What is required
The lines below must be transcribed exactly as given, with the images removed.
*** Given information ***
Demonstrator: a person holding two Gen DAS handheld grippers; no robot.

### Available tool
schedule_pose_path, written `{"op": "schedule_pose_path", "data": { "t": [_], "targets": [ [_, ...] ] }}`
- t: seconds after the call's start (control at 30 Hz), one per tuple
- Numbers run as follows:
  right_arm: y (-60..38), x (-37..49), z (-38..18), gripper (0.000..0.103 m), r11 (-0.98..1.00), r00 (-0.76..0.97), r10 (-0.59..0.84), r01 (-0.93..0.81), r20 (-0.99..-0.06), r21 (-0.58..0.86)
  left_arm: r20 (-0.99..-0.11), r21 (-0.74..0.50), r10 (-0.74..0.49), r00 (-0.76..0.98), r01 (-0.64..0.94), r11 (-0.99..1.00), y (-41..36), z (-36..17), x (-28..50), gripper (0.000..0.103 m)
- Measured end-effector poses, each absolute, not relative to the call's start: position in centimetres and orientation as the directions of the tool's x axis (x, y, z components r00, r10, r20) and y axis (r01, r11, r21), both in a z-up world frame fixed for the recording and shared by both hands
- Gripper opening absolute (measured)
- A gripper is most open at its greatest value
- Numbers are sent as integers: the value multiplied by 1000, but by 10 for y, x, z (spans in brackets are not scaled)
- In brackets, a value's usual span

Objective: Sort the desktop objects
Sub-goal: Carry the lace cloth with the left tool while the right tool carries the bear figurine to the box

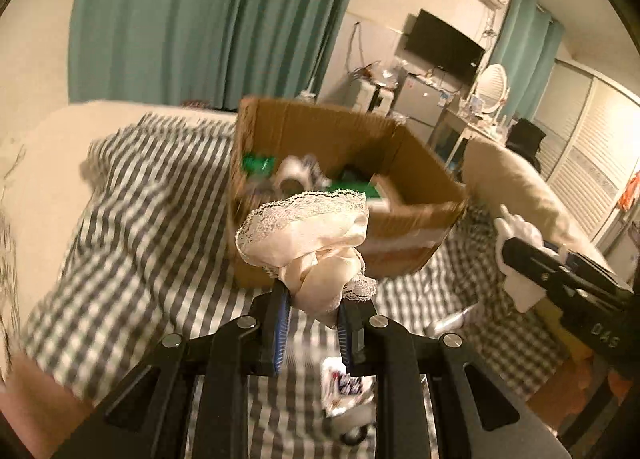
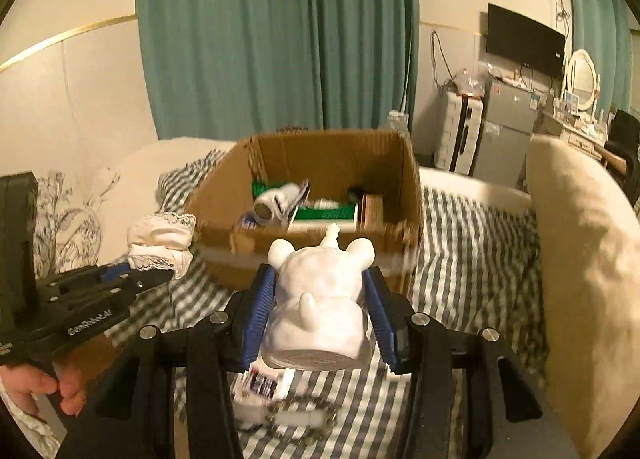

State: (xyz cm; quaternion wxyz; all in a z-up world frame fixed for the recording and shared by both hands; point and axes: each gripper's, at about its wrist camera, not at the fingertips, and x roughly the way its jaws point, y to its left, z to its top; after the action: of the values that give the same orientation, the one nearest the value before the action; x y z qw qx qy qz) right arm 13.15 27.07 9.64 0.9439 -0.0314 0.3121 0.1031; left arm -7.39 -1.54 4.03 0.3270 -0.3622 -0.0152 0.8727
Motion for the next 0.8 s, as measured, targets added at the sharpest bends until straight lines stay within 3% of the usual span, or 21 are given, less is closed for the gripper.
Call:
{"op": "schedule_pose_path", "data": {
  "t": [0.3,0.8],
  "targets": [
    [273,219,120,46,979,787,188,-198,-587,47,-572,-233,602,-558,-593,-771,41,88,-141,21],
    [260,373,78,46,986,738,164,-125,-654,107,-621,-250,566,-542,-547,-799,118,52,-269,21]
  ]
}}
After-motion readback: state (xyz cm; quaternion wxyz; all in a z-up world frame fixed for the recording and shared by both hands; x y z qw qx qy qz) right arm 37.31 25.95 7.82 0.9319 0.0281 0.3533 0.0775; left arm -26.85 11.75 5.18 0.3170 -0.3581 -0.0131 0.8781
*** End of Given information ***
Task response
Demonstrator: a person holding two Gen DAS handheld grippers; no robot.

### Available tool
schedule_pose_path, written `{"op": "schedule_pose_path", "data": { "t": [_], "targets": [ [_, ...] ] }}`
- t: seconds after the call's start (control at 30 Hz), one per tuple
- Numbers run as follows:
  right_arm: y (-60..38), x (-37..49), z (-38..18), gripper (0.000..0.103 m), r11 (-0.98..1.00), r00 (-0.76..0.97), r10 (-0.59..0.84), r01 (-0.93..0.81), r20 (-0.99..-0.06), r21 (-0.58..0.86)
  left_arm: r20 (-0.99..-0.11), r21 (-0.74..0.50), r10 (-0.74..0.49), r00 (-0.76..0.98), r01 (-0.64..0.94), r11 (-0.99..1.00), y (-41..36), z (-36..17), x (-28..50), gripper (0.000..0.103 m)
- Measured end-effector poses, each absolute, not relative to the call's start: position in centimetres and orientation as the directions of the tool's x axis (x, y, z components r00, r10, r20) and y axis (r01, r11, r21), both in a z-up world frame fixed for the recording and shared by both hands
- Gripper opening absolute (measured)
- A gripper is most open at its greatest value
- Numbers are sent as integers: the value multiplied by 1000, but by 10 for y, x, z (spans in brackets are not scaled)
- In brackets, a value's usual span

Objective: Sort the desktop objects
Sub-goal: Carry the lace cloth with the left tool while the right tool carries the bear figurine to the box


State: (xyz cm; quaternion wxyz; all in a z-up world frame fixed for the recording and shared by both hands; point and axes: each gripper's, at about its wrist camera, not at the fingertips, and x roughly the way its jaws point, y to its left, z to its top; after the action: of the values that give the same orientation, the one nearest the value before the action; x y z qw qx qy qz) right arm 13.15 27.07 9.64 0.9439 -0.0314 0.3121 0.1031; left arm -7.39 -1.54 4.03 0.3270 -0.3622 -0.0152 0.8727
Motion for the next 0.8 s, as measured, targets added at the sharpest bends until straight lines stay within 3% of the usual span, or 21 are given, less is closed for the gripper.
Call:
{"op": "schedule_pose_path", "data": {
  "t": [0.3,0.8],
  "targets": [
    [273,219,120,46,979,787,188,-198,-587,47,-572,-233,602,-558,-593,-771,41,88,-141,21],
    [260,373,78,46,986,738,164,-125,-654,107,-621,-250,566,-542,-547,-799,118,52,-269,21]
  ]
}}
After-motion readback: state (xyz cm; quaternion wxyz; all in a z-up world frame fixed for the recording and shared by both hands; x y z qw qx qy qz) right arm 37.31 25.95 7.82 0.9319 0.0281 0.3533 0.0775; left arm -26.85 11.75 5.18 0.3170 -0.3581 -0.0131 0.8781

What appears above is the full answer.